Using the records below, quote only the span that opens with the line containing "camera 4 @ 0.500" and closes with the line containing "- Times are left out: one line", exactly and inclusively.

[Data records]

—————

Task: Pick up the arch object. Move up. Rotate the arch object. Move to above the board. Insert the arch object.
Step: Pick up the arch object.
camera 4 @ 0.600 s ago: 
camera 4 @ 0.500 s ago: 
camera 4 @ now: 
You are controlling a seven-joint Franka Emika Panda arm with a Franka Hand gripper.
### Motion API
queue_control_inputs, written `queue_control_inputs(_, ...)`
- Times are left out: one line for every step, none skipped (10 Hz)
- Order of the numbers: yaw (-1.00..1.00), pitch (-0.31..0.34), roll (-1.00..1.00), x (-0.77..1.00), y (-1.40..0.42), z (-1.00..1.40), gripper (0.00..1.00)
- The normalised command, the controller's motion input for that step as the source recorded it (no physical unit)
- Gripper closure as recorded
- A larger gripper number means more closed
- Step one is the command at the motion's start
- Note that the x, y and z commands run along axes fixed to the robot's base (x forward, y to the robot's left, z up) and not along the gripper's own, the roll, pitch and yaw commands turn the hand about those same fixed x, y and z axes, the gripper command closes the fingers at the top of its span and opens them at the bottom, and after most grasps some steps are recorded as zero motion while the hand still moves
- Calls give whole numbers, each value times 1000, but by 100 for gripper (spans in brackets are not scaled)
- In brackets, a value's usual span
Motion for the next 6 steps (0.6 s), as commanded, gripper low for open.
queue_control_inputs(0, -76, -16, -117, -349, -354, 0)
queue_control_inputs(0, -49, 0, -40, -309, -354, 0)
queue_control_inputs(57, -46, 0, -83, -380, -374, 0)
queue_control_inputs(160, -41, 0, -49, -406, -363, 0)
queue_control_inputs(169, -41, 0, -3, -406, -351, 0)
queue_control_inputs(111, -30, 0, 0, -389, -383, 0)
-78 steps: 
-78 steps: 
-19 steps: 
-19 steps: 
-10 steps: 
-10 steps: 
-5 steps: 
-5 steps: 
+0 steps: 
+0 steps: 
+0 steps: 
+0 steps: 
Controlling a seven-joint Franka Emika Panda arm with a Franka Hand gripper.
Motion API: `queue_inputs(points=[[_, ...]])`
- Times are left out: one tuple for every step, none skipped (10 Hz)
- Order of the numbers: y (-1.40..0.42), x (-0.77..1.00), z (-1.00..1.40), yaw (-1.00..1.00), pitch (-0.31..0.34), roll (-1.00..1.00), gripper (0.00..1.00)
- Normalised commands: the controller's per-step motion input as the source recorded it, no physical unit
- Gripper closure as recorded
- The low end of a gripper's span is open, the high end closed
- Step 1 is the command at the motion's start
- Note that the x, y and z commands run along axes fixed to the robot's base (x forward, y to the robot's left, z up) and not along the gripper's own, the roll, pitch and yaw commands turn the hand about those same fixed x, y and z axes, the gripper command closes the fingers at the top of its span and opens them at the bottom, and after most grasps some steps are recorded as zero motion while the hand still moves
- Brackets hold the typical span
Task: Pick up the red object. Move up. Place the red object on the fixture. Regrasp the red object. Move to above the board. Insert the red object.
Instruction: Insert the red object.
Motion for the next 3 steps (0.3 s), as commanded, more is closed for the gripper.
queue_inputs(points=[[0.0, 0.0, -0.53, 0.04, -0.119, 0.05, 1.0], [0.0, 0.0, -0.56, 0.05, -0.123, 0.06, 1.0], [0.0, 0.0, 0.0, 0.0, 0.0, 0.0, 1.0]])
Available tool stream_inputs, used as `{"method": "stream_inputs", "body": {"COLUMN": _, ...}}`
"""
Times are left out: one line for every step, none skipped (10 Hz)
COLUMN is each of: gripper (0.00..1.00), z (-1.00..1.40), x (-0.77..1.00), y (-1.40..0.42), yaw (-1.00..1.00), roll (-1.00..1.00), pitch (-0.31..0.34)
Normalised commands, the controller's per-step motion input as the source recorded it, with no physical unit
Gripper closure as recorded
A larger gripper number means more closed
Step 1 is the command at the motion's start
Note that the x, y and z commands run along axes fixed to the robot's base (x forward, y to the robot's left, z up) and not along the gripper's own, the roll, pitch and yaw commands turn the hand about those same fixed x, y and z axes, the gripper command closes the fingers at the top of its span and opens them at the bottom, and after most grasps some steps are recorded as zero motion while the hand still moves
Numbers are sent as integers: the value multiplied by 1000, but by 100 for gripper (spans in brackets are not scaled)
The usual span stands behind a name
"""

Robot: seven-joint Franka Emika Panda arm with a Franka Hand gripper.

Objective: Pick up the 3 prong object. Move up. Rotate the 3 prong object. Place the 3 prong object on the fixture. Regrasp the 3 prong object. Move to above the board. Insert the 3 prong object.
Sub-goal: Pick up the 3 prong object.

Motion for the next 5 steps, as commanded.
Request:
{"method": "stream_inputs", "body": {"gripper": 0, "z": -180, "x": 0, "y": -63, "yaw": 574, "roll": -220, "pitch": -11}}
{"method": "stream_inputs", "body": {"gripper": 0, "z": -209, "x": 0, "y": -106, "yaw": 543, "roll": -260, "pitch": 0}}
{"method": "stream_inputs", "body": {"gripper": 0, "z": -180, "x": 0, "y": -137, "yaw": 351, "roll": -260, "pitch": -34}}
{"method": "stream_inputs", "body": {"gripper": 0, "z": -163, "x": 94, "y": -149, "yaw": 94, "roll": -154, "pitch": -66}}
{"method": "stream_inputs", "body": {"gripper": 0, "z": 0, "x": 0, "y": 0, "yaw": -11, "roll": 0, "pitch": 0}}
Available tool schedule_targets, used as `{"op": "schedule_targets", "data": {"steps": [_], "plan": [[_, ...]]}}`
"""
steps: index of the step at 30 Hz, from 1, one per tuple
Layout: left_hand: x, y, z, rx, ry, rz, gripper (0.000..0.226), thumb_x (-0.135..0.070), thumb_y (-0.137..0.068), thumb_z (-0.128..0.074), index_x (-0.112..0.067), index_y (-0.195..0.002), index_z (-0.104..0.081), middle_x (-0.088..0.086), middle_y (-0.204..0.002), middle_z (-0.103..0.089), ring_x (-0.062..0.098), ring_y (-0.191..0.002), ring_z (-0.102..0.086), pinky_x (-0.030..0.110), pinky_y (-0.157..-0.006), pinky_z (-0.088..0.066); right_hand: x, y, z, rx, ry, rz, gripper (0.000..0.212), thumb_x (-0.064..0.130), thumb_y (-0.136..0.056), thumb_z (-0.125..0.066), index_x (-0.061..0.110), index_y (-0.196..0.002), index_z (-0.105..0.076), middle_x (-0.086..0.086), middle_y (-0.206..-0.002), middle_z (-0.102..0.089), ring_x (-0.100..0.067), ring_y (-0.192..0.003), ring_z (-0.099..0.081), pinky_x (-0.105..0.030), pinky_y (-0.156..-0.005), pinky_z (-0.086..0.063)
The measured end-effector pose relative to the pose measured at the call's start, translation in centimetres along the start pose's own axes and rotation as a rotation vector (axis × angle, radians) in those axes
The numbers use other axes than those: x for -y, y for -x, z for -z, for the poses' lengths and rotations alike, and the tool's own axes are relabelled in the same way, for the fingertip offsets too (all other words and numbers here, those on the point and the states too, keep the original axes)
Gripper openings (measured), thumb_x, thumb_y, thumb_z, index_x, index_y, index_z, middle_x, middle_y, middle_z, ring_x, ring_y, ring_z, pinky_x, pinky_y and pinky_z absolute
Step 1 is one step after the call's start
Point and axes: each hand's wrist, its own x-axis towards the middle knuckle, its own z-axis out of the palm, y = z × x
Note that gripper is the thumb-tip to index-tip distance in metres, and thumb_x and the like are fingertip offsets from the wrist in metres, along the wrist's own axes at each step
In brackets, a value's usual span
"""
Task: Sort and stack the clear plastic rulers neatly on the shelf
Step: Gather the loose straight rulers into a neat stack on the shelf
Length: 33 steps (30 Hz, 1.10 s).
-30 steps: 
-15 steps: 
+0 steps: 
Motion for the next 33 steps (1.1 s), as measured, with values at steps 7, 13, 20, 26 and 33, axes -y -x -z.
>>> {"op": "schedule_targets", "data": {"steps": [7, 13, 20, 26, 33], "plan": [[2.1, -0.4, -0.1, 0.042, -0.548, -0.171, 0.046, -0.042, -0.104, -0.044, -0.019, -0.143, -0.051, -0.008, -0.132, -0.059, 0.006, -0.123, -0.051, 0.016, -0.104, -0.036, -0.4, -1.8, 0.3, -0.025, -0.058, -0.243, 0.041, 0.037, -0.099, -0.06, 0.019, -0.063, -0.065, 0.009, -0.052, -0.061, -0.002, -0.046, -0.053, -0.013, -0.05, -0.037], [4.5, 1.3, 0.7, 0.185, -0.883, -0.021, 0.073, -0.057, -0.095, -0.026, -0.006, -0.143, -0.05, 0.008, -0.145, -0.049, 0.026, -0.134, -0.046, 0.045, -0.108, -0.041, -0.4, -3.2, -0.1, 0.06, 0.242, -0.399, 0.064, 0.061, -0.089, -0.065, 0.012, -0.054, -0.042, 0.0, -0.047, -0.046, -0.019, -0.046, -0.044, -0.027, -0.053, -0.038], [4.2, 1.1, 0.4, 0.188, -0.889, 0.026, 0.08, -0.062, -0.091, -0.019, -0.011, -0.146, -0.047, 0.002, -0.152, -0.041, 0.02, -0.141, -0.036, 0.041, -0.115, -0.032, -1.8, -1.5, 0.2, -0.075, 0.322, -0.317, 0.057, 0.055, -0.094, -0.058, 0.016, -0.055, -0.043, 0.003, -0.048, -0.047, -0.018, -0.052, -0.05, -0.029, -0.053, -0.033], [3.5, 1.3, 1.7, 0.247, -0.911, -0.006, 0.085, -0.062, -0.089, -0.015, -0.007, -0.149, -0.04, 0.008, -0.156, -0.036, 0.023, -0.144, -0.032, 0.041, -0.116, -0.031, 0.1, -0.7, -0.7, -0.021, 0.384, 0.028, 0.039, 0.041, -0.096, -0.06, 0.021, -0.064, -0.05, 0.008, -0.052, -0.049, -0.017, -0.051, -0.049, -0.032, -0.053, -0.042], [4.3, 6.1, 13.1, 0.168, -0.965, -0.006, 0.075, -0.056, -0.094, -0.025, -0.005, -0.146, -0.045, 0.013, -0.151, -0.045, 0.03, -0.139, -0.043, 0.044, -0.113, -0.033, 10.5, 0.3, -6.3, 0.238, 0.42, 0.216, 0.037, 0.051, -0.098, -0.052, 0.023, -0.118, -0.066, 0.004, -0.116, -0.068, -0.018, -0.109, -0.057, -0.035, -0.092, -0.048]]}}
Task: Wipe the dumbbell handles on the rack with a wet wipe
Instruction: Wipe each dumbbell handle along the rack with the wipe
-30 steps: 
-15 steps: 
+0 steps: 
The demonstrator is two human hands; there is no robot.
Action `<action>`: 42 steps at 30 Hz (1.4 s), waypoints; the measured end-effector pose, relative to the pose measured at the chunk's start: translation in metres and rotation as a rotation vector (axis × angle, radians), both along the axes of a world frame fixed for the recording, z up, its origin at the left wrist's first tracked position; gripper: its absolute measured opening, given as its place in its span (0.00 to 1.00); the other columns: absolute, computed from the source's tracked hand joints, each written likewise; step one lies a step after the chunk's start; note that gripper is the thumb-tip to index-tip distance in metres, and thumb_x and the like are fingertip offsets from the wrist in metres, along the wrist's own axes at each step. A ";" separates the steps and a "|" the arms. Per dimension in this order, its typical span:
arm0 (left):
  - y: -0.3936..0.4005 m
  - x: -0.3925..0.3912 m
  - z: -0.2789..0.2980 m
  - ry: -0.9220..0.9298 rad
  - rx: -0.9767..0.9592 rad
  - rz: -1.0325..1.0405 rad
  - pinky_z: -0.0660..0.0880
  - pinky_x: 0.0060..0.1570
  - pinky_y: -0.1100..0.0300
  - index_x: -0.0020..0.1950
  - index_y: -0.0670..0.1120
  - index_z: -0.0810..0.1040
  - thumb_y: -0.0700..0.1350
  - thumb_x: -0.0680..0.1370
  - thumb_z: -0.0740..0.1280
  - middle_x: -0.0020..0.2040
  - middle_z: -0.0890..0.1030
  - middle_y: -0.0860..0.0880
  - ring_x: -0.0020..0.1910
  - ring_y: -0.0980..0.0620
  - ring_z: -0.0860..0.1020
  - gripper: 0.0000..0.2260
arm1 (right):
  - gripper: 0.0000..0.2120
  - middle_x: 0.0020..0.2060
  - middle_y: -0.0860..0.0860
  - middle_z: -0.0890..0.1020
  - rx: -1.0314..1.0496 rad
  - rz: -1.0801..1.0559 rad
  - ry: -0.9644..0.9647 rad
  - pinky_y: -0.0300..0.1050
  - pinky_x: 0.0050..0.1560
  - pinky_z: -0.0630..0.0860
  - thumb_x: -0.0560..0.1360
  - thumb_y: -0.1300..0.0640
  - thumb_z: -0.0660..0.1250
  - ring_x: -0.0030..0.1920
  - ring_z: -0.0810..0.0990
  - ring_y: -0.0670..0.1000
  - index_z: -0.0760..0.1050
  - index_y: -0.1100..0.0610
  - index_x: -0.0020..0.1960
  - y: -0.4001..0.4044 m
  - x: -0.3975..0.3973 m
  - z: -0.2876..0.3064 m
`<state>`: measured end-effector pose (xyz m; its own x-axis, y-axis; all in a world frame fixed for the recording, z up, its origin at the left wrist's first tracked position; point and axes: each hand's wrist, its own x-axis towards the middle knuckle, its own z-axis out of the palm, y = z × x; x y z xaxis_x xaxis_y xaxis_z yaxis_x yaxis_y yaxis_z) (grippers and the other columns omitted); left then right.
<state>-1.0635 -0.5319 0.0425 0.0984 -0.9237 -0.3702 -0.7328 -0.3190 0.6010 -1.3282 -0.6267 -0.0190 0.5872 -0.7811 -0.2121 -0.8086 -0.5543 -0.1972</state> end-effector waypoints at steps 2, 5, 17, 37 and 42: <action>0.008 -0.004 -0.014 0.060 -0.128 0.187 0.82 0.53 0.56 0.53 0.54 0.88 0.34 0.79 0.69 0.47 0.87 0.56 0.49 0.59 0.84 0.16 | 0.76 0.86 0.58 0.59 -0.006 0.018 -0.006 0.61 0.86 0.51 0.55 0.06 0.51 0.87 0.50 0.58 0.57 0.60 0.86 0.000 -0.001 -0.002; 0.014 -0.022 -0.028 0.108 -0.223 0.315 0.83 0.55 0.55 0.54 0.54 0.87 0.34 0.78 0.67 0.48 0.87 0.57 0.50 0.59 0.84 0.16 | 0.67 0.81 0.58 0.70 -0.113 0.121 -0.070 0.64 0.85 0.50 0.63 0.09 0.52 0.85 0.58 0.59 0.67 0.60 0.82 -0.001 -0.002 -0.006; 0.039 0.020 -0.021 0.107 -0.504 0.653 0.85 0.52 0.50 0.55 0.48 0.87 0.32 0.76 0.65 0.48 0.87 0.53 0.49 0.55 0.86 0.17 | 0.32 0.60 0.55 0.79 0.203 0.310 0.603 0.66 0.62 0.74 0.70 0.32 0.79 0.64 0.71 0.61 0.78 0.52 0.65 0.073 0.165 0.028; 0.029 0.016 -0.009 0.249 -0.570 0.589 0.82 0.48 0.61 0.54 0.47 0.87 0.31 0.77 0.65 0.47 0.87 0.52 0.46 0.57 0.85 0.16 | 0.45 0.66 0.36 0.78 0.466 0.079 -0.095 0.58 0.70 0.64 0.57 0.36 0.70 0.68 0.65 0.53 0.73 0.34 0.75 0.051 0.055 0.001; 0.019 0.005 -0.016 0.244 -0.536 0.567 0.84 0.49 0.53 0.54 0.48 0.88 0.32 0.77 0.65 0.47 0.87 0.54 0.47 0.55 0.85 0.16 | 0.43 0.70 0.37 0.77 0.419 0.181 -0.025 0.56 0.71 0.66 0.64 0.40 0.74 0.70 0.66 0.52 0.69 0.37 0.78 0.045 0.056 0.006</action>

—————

## TASK OUTPUT
camera 4 @ 0.500 s ago: 
camera 4 @ now: 
You are controlling a seven-joint Franka Emika Panda arm with a Franka Hand gripper.
### Motion API
queue_control_inputs, written `queue_control_inputs(_, ...)`
- Times are left out: one line for every step, none skipped (10 Hz)

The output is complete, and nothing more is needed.